* Exercise *
Repeat word for word the lines from the one containing "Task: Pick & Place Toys" to the end of the material below, and leave all pictures out.

====================

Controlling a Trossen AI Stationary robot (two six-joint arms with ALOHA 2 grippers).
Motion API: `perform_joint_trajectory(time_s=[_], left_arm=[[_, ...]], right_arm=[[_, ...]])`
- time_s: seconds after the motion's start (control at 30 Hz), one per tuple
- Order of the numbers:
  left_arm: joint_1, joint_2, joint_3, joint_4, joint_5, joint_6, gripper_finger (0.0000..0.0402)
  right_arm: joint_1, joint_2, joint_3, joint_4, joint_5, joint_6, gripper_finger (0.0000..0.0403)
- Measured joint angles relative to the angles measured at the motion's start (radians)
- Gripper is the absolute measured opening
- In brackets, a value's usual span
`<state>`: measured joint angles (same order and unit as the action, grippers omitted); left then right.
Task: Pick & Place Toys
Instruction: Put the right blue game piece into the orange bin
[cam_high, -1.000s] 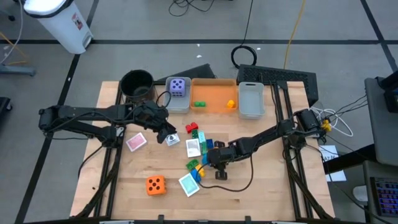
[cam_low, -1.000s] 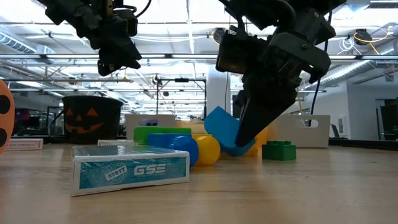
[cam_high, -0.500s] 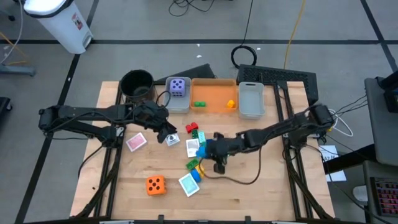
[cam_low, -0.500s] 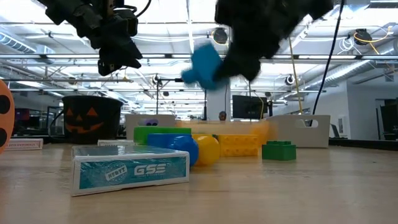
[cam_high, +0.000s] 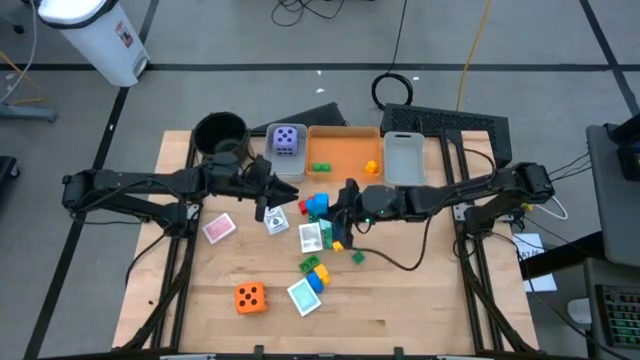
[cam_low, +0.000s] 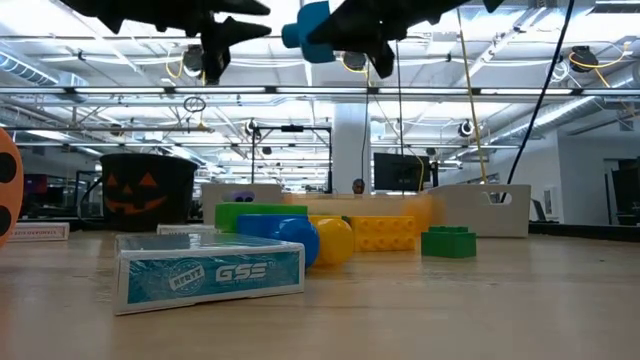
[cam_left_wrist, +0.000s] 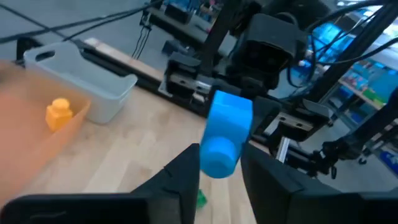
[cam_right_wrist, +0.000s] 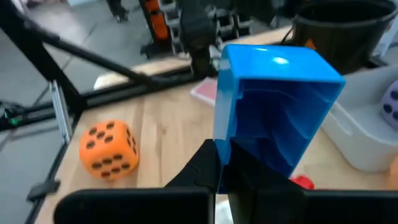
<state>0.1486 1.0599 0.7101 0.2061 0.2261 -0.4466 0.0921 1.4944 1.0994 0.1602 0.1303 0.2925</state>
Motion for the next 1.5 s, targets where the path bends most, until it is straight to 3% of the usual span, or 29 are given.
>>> perform_joint_trajectory(time_s=[0.3,0.47,0.8,1.5], left_arm=[[0.0,0.004,0.0,0.051,-0.013,-0.011,0.0233],[0.0,0.043,0.0,0.113,0.002,-0.016,0.0262],[-0.014,0.138,0.0,0.287,0.058,-0.026,0.0266],[-0.031,0.198,0.001,0.351,0.051,-0.02,0.0259]], right_arm=[[-0.013,0.005,0.0,0.076,-0.004,-0.007,0.0004],[-0.014,0.005,0.0,0.102,-0.004,-0.009,0.0004],[-0.014,0.005,0.0,0.121,-0.004,0.017,0.0004],[-0.034,0.005,0.0,0.167,-0.057,0.036,0.0004]])
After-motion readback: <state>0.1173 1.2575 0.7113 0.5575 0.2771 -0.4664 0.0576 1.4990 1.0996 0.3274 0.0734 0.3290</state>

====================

* Response to this task *
Task: Pick & Place Toys
Instruction: Put the right blue game piece into the orange bin
[cam_high, -1.000s] 
[cam_low, -1.000s] 
[cam_high, -0.500s] 
[cam_low, -0.500s] 
[cam_high, +0.000s] 
[cam_low, +0.000s] 
[cam_left_wrist, +0.000s] 
[cam_right_wrist, +0.000s] 
<state>0.1486 1.0599 0.7101 0.2061 0.2261 -0.4466 0.0921 1.4944 1.0994 0.1602 0.1303 0.2925</state>
Motion for the next 1.5 s, targets where the path bends most, until it is straight to 3% of the usual span, or 29 are given.
>>> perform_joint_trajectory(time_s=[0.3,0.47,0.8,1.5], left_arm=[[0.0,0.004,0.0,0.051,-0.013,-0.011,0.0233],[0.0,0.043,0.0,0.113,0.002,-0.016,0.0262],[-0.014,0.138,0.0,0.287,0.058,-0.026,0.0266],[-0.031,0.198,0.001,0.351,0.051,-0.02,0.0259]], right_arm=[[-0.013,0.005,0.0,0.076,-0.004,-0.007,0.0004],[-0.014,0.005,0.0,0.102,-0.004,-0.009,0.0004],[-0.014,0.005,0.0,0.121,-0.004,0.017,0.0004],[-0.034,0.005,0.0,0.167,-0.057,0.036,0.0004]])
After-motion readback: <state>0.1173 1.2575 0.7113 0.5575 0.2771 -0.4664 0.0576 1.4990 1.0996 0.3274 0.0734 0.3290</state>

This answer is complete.